I think your dh should've explained himself a bit more as to why he wanted her to move, although at 12 she probably understood and was maybe having a bad day like you said. Either way I still think she should've moved when asked.
post #22 of 27
Thread Starter 
I agree that she should have moved in the first place. But, after that I see no reason why she shouldn't be able to sit there and just lock the door. If some one wants to come in she can just unlock the door and move. Which is what she WOULD normally do. I have full confidence in her making the right decision in the future. She did apologize (without prompting) later on, after thinking about it. She does think about her mistakes and tries not to make them again.
post #23 of 27
At 12 your dd showed total lack of disrespect to anyone that walked through that door. It isn't a safe place to sit. I do like locking the door idea to make it safer. IMO she needs to move for anyone and I do see how your dh would feel disrespected by her by not carring to move so he wouldn't hurt her or he wouldn't be cold. I also would suggest she find another radiator.

Also you said your heat is set at 67 and YOU feel it is reasonable. What about everybody else? I get hives when I get to cold (cold urticaria) I really hate when people say to me I feel the tempature is reasonable. More times than not if I am complaining then other people are uncomfortable. So re-visit the temp setting again.
post #24 of 27
Thread Starter 
Well...I'm usually the one who is cold. Everyone else usually think that it's fine and I'm freezing. So, I sit by the heater or throw on another sweater and slippers. I don't want to waste energy. Not to mention, heating throughout the winter gets pretty expensive.

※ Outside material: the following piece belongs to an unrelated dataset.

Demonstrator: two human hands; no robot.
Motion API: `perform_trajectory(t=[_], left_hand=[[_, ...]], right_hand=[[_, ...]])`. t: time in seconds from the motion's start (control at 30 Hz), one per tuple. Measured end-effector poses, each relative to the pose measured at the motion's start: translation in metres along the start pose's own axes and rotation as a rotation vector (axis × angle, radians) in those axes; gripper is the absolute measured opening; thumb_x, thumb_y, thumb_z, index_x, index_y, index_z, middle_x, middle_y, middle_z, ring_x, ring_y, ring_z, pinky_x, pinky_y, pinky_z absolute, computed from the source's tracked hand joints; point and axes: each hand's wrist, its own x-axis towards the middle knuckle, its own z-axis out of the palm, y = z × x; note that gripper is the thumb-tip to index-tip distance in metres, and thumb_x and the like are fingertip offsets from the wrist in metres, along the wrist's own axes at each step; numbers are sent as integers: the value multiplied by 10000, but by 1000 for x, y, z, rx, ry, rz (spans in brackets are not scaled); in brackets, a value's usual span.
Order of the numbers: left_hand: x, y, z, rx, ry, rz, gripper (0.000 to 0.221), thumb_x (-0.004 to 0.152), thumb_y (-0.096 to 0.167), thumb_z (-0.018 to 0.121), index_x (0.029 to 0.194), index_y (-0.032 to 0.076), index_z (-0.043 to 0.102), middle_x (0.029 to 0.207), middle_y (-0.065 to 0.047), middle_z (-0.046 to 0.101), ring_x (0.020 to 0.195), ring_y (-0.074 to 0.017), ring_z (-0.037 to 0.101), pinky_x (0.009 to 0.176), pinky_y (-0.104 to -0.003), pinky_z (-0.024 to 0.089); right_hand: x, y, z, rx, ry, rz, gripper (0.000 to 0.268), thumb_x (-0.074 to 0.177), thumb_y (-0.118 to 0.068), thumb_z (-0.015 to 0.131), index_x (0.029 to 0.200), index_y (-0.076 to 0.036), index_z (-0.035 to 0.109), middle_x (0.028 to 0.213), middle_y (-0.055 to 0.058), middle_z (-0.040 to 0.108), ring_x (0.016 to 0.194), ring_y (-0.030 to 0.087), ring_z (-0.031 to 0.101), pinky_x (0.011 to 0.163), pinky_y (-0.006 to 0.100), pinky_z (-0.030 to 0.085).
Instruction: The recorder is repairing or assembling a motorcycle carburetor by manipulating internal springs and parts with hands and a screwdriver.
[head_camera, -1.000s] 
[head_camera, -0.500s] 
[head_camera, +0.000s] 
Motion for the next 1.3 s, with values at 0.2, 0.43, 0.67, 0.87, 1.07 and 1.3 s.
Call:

The only person who wasn't safe by her sitting by the door was her. The door swung 3/4 of the way open when she was sitting there. My DH could get in easily. He was just annoyed.

Like I have said a number of times...I also feel that she should have moved. It was disrespectful. She was having a bad day and was in a bad mood. She apparently felt the same way otherwise she wouldn't have made amends with no prompting.
post #25 of 27
Whenever My husband says something to our children that I do not agree with , I simply ask. Is that the way you would like to be treated? Kindness begets kindness. It is very simple when you ask the golden rule. I learned this from Naomi Aldort. If your husband does not aggree in treating his children in the same way he likes to be treated , then there is a problem. Dictators are of the old paradigm. The new paradigm is all about consensus
Donanne
post #26 of 27
OK, maybe way off base here, but suggest ot her next time she's in a bad mood and doesn't want to do something, just say that? "I'm in a bad mood, I'm not hurt from the door, I'll move in a few minutes" or somehting like that? She's 12 after all, she should be "allowed" to be in a bad mood, and maybe if she told her dad that he wouldn't have pushed the issue.

Just a thought. I'm all for people letting other people know directly when they are crabby and not in the mood to get into any 'issues', and then address it later.
post #27 of 27
I don't believe that she should move when she is told to without a rational reason (by the time he was changing his boots she didn't need to) especially at 12. She was there becuase she was cold (but even if it was becuase she liked the spot) - she was there for a reason and deserves to be given a reason to move, i.e. when someone wants to come in but if someone told me at half that age to move without a reason I wouldn't do so either. I would establish consequences only if my child was doing something not just displeasing. There has to be a more logical reason than that, especially for a tween.